Finite element analysis of thermomechanical behavior and residual stresses in cold flowformed Ti6Al4V alloy

Ti6Al4V alloy is very hard to flowform at room temperature due to its limited ductility. However, it retains excellent adiabatic heat trapping and thermal softening abilities, which can play an important role in improving the formability. In this paper, a 3-D finite element model of backward flowforming with three staggered rollers has been developed in Abaqus/explicit to study the thermomechanical behavior and the residual stress evolution. The model has been validated via flowforming experiments. The role of the heat generation due to plastic deformation is highlighted by comparing a thermomechanical analysis to a purely mechanical analysis without incorporating the additional heat input due to the plastic work.
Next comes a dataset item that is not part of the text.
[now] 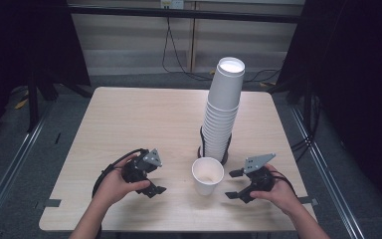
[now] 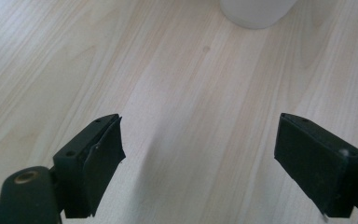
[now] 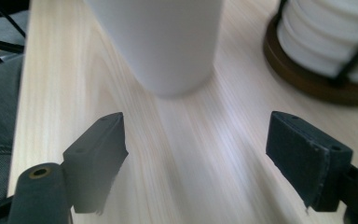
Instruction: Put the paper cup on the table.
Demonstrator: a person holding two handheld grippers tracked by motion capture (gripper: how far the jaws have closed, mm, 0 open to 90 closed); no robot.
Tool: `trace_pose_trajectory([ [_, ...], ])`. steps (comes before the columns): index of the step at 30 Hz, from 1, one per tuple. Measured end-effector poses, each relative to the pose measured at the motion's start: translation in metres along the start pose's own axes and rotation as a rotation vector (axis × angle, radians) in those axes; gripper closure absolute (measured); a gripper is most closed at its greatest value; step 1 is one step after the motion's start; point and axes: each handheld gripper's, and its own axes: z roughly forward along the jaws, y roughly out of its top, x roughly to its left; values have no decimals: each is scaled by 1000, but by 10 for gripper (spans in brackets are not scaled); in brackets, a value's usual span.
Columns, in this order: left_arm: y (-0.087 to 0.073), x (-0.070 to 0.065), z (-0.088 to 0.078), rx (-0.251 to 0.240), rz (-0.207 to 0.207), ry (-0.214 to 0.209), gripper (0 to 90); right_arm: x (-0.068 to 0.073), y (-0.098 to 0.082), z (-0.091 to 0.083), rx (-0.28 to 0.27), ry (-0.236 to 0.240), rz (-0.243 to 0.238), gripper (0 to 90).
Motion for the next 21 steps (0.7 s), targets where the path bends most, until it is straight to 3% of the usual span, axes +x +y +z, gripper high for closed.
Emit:
trace_pose_trajectory([
  [2,-2,1,0,-4,-2,6,151,-1,-3,-2,10,-14,6,196],
  [4,-5,3,-1,-26,-22,8,151,-3,-9,-7,-5,-33,33,196],
  [8,-13,5,1,-14,-24,16,151,-7,-19,-21,-53,-60,78,197],
  [15,-27,12,2,-26,-56,31,151,-10,-29,-31,-75,-105,97,198],
  [18,-32,15,0,-25,-51,38,150,-10,-34,-32,-77,-121,104,198],
  [19,-35,16,-2,-37,-72,49,151,-10,-35,-33,-80,-122,107,199],
  [21,-37,18,-5,-32,-59,51,151,-10,-37,-33,-82,-122,112,198],
])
The maximum predicted temperature rise during cold flowforming is 911 degrees C, which significantly reduces the flow stress in the deformation zone. The two most important factors, which affect the temperature rise in the deformation zone, are friction coefficient and coolant heat transfer coefficient. Hence, a study has been done to assess the sensitivity of the thermomechanical behavior and the residual stresses towards these factors. The friction between the mating surfaces is helpful, but a friction coefficient higher than 0.1 causes through-thickness strain heterogeneity. An increase in the friction coefficient reduces the residual stresses, while an increase in the convective heat transfer coefficient causes a transition from compressive to tensile residual stress along the thickness of the tube.